Only lines containing "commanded" are wanted from the data below. Copy those lines.
*** RECORDS PROVIDED Section Begins ***
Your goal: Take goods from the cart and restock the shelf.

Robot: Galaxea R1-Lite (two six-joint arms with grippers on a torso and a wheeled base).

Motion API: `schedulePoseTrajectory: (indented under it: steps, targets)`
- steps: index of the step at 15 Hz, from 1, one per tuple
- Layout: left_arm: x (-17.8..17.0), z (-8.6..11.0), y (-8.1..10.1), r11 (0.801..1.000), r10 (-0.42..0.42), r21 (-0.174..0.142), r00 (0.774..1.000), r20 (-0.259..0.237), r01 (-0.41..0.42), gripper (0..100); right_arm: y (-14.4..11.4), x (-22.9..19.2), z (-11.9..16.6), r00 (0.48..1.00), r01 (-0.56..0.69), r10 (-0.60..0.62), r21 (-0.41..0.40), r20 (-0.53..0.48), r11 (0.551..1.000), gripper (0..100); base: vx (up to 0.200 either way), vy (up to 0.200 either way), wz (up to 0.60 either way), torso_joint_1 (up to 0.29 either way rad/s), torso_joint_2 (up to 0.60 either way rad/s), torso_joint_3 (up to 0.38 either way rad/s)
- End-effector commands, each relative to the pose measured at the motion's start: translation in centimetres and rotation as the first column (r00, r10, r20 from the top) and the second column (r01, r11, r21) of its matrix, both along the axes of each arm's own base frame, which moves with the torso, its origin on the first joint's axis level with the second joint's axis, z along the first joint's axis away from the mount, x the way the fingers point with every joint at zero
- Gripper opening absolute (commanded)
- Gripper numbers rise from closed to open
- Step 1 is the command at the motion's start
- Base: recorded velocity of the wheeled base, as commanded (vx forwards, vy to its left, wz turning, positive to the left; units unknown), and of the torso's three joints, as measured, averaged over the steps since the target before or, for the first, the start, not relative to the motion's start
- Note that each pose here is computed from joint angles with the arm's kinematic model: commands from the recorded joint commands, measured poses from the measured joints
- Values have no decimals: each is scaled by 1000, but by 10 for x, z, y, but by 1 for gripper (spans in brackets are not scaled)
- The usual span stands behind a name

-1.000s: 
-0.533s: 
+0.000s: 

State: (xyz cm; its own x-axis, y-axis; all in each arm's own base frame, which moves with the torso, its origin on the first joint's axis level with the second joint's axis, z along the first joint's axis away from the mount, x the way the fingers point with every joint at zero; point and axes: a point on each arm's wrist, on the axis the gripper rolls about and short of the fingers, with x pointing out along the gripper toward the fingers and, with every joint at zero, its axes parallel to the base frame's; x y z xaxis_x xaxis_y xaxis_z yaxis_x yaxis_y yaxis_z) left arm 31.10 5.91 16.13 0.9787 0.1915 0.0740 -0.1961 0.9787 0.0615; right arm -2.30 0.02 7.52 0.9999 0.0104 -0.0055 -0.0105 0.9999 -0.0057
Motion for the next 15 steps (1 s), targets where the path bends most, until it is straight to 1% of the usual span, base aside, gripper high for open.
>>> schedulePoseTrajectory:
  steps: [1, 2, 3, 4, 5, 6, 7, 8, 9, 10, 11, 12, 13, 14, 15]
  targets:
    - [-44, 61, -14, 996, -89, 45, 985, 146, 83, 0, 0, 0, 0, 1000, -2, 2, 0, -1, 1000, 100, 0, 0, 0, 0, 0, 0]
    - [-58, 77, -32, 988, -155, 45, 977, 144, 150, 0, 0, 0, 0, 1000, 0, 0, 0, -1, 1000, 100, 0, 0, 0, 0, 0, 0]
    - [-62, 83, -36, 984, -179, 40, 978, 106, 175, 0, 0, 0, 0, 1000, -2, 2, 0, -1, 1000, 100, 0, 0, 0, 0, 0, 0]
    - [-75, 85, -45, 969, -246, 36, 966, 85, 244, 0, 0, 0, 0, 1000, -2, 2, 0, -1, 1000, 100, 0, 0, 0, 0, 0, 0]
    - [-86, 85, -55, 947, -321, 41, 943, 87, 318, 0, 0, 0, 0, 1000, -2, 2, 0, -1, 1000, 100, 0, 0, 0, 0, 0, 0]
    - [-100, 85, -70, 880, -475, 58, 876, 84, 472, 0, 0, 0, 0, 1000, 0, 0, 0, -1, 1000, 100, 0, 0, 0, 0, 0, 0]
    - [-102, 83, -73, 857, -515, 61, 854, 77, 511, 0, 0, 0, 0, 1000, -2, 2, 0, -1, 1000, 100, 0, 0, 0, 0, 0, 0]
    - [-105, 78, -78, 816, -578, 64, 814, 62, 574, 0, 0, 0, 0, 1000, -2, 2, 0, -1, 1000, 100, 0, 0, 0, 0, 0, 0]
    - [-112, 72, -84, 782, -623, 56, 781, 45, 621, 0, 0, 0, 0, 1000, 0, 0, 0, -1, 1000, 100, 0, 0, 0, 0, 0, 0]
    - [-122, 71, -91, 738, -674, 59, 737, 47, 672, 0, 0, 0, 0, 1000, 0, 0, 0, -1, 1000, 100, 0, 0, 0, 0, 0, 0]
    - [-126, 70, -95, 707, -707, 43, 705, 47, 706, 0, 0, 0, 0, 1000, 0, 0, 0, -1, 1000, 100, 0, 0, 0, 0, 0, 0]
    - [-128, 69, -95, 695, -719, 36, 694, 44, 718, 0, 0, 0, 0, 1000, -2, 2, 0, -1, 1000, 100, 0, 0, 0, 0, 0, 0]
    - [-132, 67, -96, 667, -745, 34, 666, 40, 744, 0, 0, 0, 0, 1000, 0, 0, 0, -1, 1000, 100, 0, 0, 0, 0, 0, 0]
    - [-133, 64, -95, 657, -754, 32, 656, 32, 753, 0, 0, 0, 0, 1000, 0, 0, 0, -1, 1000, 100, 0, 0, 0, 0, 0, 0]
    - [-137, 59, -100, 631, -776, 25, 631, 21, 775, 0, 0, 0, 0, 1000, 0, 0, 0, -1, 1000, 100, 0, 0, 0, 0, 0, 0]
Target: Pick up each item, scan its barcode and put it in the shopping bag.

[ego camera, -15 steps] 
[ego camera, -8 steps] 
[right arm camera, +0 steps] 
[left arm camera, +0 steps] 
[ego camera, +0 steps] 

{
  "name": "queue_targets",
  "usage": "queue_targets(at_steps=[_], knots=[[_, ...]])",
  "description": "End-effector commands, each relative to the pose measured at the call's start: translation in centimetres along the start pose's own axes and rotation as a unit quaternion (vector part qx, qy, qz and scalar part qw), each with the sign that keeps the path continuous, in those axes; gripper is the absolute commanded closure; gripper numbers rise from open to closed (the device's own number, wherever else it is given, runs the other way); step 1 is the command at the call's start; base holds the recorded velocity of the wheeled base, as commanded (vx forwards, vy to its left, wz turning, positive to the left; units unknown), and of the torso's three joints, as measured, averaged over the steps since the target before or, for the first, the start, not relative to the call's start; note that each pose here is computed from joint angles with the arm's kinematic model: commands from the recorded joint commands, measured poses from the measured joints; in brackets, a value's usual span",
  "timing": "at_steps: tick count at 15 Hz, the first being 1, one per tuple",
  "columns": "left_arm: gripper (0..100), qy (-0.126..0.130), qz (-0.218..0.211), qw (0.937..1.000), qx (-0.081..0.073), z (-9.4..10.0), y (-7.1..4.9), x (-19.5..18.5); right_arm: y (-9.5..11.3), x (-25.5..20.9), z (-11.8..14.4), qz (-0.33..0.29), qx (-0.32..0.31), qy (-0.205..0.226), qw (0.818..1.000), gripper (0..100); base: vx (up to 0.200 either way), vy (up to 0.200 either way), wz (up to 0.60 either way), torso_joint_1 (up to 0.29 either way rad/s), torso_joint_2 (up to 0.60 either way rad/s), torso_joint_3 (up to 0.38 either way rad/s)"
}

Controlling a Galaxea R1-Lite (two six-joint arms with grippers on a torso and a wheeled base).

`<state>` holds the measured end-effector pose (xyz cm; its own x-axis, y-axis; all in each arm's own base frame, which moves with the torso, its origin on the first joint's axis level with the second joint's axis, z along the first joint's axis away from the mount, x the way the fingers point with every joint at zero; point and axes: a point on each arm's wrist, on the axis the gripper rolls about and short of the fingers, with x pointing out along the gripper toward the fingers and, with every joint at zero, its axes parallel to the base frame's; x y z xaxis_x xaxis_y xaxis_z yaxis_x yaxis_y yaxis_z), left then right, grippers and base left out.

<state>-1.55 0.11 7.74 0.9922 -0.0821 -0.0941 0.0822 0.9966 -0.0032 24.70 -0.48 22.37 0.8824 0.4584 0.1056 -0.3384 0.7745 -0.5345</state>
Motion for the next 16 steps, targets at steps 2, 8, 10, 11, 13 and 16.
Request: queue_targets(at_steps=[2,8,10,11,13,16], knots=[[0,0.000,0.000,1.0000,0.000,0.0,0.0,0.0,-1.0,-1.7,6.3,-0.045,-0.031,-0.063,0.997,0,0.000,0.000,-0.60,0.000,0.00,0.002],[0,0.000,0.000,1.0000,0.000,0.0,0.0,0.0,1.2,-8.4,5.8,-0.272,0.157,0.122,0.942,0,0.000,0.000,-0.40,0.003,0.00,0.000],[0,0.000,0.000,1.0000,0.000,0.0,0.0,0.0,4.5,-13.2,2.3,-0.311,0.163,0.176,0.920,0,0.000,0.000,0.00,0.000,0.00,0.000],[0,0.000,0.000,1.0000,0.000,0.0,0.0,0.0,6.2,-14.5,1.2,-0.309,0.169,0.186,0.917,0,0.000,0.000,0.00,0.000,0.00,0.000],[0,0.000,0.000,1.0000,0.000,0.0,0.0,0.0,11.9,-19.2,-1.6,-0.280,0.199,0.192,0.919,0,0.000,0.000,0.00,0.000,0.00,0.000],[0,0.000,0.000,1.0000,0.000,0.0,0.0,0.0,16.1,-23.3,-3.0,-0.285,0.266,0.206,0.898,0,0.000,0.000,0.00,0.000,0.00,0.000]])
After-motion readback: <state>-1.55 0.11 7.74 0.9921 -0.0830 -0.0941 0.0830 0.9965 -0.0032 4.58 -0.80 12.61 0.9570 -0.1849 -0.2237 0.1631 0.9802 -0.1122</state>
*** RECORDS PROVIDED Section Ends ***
SOLUTION TO THIS EXERCISE:
- Gripper opening absolute (commanded)
- Base: recorded velocity of the wheeled base, as commanded (vx forwards, vy to its left, wz turning, positive to the left; units unknown), and of the torso's three joints, as measured, averaged over the steps since the target before or, for the first, the start, not relative to the motion's start
  "description": "End-effector commands, each relative to the pose measured at the call's start: translation in centimetres along the start pose's own axes and rotation as a unit quaternion (vector part qx, qy, qz and scalar part qw), each with the sign that keeps the path continuous, in those axes; gripper is the absolute commanded closure; gripper numbers rise from open to closed (the device's own number, wherever else it is given, runs the other way); step 1 is the command at the call's start; base holds the recorded velocity of the wheeled base, as commanded (vx forwards, vy to its left, wz turning, positive to the left; units unknown), and of the torso's three joints, as measured, averaged over the steps since the target before or, for the first, the start, not relative to the call's start; note that each pose here is computed from joint angles with the arm's kinematic model: commands from the recorded joint commands, measured poses from the measured joints; in brackets, a value's usual span",

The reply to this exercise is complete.